Without an identity paper you do not exist
Together with Hussein Youssef, Barnet Kansil created an installation about his already three years lasting ‘journey without papers in Holland’. Hussein: “I passed a lot of doors. I keep finding new doors I have to pass, but I am not arriving.” They exhibited the installation in the National Holocaust Museum in reaction to the exhibition ‘Persoonsbewijzen en vervalsingen’ and organized a debate on the theme, led by writer Chris Keulemans. At museumnacht they exhibited the installation as part of a whole project by several artists of the Collective.
PS Camera
Barnet Kansil participated in the longterm project PS Camera, initiated by photographer Koos Breukel. For this project contemporary Dutch photographers made pictures with the analogue camera of renowned photographers in the history of Dutch photography. Koos Breukel worked with the camera of George Hendrik Breitner, Paul Kooiker with the camera of Gerard Fieret, Kadir van Loohuizen with the camera of Koen Wessing, Popel Coumou with the camera of Teun Hocks, and so on. Barnet Kansil worked with the camera of Jean Ruiter (1942-2005).
In 2016 the photos were exhibited in the Museum for Media Art in Hilversum.
Untitled
In this work Barnet Kansil explores the workings of memory and imagination. It is said that imagination and memory are driven by virtually the same process in the brain. Our lives consist of stories and events that do not automatically form a unity; we construct that unity ourselves. In that process both our memories and our imagination play significant roles. While we tell and arrange these stories about our lives in such ways that they help us come to terms with our complex lives. As the American sociologist Richard Sennett says: ‘The unity in a life story lies in the voice of the storyteller’.
In order to find that unity in her own biography Barnet Kansil tries to relate to the untold and hidden stories from her Indonesian family; stories she didn’t know about, but that were always somehow present. Creating and photographing installations, she engages in a process of both unravelling these stories and constructing, shaping and reshaping her own. In the end her images seem not to be about these stories themselves, but about the disturbing silence that conceales them.
On a late afternoon in august she went swimming. I wasn’t there.
This project is an inquiry into the changing meaning of places.
A place of loss can disappear into the black box of our recollection. How can we try to regain it, using our imagination, creating and recreating. Can we then change the meaning of the place and reclaim the place itself?
Out of Place
The spacial installations Barnet Kansil created and photographed for the project ‘Out of Place’ in 2011 reflect on the theme displacement.
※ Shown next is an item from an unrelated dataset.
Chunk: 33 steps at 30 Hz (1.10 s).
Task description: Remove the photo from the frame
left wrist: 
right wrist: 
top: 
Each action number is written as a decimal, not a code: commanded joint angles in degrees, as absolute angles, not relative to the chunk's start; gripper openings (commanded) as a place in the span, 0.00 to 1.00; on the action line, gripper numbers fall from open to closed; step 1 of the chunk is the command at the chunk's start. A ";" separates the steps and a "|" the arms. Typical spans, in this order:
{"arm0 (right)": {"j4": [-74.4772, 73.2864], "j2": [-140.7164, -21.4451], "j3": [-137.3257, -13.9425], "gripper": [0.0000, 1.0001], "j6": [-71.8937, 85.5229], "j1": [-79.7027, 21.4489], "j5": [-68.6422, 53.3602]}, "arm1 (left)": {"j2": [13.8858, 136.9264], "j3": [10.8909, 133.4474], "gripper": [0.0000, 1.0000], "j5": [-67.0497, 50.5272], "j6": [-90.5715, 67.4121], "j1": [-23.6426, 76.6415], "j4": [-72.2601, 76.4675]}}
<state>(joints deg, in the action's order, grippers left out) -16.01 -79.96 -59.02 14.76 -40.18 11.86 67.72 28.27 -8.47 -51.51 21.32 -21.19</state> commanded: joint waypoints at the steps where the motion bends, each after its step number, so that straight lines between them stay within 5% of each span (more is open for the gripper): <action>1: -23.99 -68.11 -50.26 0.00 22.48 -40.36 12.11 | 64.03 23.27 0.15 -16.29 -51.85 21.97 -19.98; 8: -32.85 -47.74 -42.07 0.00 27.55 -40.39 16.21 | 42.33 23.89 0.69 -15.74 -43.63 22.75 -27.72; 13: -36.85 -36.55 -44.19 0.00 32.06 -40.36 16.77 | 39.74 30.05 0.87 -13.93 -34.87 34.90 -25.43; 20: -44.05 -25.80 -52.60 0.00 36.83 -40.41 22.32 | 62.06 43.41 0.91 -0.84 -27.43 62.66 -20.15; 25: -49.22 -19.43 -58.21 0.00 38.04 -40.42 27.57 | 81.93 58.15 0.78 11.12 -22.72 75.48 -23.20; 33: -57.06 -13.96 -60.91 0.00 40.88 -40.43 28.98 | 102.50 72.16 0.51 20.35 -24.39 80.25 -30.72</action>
Man is shown as a supporting actor in an unreal stagesetting, as a passer-by in an empty world.
The work is inspired by the epic of Gilgamesh, the oldest story known to man, in which displacement can be found as a theme. At the same time, Out of Place relates to current events: the condition, the lives and stories of displaced immigrants at the borders of Europe. This way current and mythical reality interweave.
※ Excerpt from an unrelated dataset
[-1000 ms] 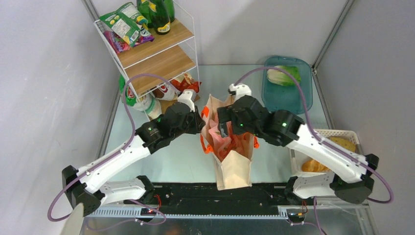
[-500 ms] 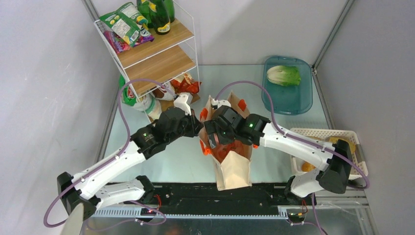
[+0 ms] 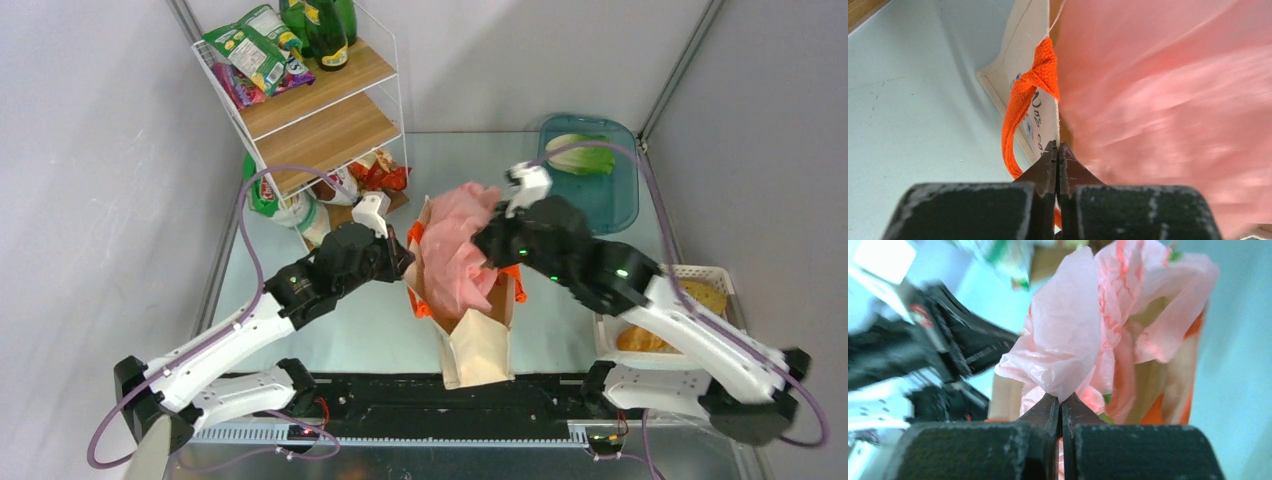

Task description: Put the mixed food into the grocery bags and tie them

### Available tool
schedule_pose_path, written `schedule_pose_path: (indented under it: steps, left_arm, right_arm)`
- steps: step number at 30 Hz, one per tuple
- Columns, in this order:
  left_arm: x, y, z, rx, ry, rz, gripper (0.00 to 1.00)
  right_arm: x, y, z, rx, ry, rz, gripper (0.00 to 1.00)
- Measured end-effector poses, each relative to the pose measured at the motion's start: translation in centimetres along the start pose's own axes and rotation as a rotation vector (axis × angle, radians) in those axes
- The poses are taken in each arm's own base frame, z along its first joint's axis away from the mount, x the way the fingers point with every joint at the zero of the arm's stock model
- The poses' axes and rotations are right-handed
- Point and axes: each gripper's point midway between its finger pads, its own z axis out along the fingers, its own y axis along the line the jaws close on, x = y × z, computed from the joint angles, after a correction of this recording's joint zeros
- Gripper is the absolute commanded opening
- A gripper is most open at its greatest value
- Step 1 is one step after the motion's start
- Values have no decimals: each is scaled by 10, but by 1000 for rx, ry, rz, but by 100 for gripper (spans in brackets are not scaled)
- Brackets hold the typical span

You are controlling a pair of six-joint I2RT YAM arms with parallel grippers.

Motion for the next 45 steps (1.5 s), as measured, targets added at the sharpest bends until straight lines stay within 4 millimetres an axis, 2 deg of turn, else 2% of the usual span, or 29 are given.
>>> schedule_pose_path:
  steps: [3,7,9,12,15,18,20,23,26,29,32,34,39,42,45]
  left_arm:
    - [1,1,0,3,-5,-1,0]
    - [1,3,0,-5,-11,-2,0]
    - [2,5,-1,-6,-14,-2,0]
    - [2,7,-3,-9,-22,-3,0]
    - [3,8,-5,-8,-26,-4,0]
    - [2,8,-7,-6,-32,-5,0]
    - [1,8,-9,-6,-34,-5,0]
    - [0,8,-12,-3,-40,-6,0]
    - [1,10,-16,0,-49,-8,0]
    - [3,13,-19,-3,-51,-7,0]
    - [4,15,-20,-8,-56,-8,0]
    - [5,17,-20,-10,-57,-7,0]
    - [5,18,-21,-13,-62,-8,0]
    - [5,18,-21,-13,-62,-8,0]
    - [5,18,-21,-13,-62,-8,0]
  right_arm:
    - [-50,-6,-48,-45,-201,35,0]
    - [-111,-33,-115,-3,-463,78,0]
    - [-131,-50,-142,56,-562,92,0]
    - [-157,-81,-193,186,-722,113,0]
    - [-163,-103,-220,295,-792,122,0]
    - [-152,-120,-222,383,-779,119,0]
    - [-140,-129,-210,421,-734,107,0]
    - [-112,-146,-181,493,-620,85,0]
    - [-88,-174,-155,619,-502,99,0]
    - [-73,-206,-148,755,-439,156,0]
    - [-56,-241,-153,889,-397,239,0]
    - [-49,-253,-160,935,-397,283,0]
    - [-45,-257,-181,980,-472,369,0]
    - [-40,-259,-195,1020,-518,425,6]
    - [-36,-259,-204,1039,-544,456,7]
The empty spaces in the series are not only a metaphor for man being lost but also a ‘scene of action’: a different definition of space, a theatrical setting in which the main characters endure their fate as in ancient Greek tragedy.
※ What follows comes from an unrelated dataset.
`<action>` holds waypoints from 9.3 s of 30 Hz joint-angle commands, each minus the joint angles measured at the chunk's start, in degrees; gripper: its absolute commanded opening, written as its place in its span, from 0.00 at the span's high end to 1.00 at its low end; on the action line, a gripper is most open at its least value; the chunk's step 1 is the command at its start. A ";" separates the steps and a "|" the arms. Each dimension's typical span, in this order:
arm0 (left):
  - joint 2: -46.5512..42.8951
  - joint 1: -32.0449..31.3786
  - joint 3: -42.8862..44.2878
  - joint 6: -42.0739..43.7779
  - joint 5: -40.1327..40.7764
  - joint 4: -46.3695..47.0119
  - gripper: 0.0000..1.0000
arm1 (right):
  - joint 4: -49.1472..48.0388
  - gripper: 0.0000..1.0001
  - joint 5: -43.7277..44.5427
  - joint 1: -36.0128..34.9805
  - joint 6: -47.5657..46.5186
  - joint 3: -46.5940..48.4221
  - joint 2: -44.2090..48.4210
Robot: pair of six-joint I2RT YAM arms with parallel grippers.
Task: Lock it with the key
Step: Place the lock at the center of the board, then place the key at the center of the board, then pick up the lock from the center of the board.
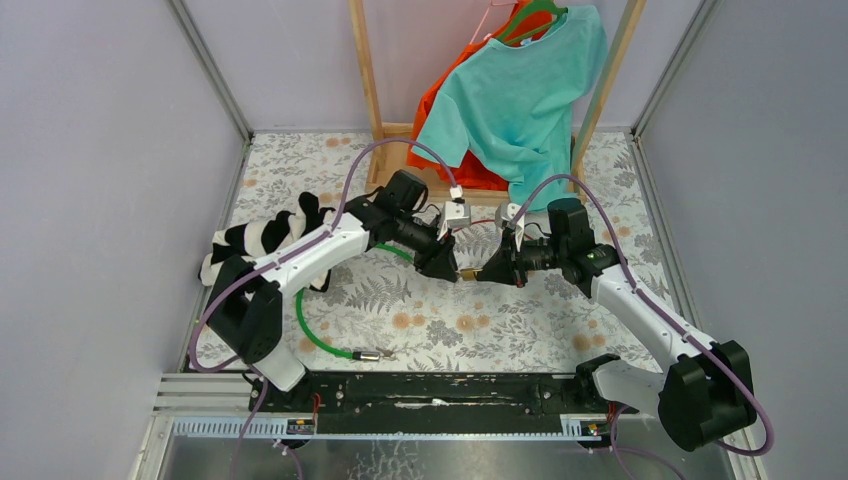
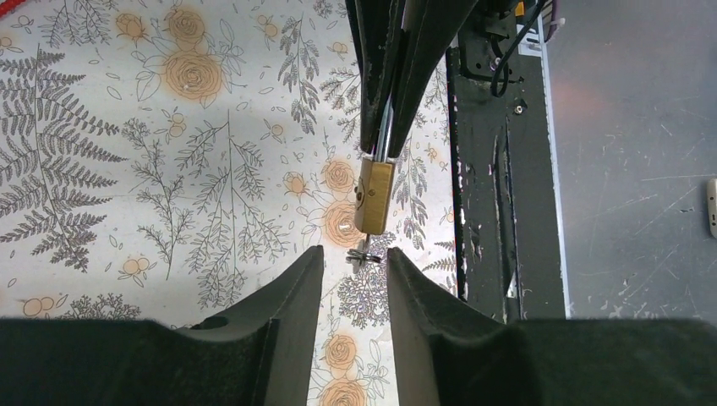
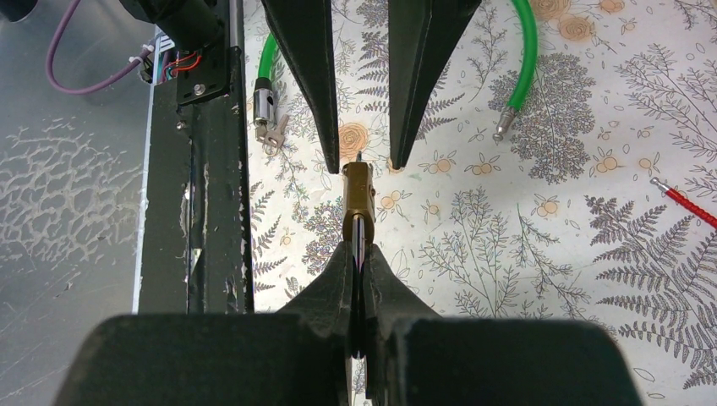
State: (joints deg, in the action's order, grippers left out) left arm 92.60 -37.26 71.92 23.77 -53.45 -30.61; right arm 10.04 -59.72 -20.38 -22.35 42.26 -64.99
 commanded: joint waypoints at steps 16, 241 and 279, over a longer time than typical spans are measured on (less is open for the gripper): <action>2.04 -0.82 1.44 -3.25 -4.04 1.08 1.00 | 1.19 1.00 0.39 1.00 -4.74 2.79 1.62; -6.97 9.89 12.75 3.90 28.47 -17.28 0.18 | 34.17 1.00 23.28 2.06 -24.26 33.49 -10.42; 1.84 11.59 14.34 -31.61 7.99 3.02 1.00 | 16.88 1.00 18.49 1.00 -6.86 29.05 -14.86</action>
State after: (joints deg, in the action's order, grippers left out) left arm 95.53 -25.36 86.52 9.56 -39.88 -44.23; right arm 37.82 -36.73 -18.74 -37.17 70.06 -78.02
In her work Barnet Kansil creates transient installations of places, locations and spaces which she photographs. In doing so, she repeatedly creates a new reality: in the installation, in the picture and possibly in the imagination of the beholder.
Her work is influenced by her studies in cultural anthropology, her personal interest in cultures and myths and by the history of her Indonesian family who in the forties had to escape from Indonesia because of war and violence.